Human rights protection in occupied Crimea is the paramount challenge for international organisations, says Lithuanian Foreign Vice-Minister
During the meeting with Member of the Verkhovna Rada of Ukraine, Crimean Tatar leader Mustafa Jemilev on 17 May in Kyiv, the Lithuanian Vice-Minister of Foreign Affairs Vytautas Leškevičius pointed out that the human rights situation in the territory of Ukraine that was occupied by Russia, first of all, the right constraints imposed on the Crimean Tatar people had to be a paramount item on the agenda for international organizations.

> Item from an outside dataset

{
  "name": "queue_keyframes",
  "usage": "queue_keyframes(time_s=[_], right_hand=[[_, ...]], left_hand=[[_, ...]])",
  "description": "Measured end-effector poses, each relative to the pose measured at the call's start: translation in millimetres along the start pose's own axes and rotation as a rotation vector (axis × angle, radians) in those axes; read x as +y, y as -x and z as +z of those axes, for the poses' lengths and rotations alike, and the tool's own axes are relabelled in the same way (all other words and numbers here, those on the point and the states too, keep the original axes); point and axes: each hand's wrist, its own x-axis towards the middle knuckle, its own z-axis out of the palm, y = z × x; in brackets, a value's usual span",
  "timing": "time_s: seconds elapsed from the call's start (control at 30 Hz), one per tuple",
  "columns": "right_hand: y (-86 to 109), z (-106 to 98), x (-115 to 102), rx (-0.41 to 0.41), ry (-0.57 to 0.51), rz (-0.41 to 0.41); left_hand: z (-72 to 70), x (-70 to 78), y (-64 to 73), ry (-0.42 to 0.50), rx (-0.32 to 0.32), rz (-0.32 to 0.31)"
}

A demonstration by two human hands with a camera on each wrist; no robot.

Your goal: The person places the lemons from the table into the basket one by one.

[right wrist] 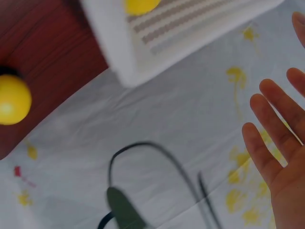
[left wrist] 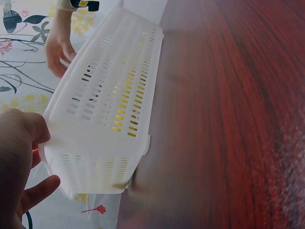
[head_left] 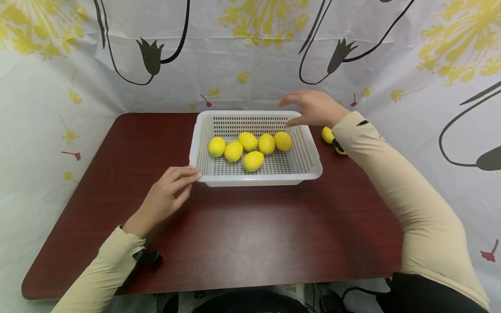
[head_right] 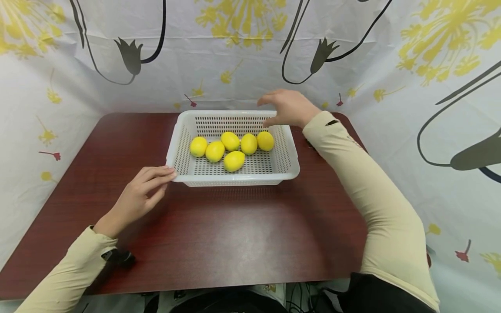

M.Jemilev, who is banned by Russia from returning to the territory of Crimea, informed the Lithuanian Foreign Vice-Minister about the problems of the Crimean Tatar people following Russia’s occupation of Crimea. According to him, the kidnapping of Crimean Tatars, the prohibition of the mother tongue, constraints on the right to peaceful assembly, discrimination and ethnically-motivated murder have become a daily routine in occupied Crimea.
On 18 May, the Crimean Tatars are marking 70 years since their forcible deportation to Central Asia and Siberia; however, Russia has banned the commemoration of this date in occupied Crimea. In 1944, Josef Stalin ordered the deportation of Crimean Tatars, mainly women and children.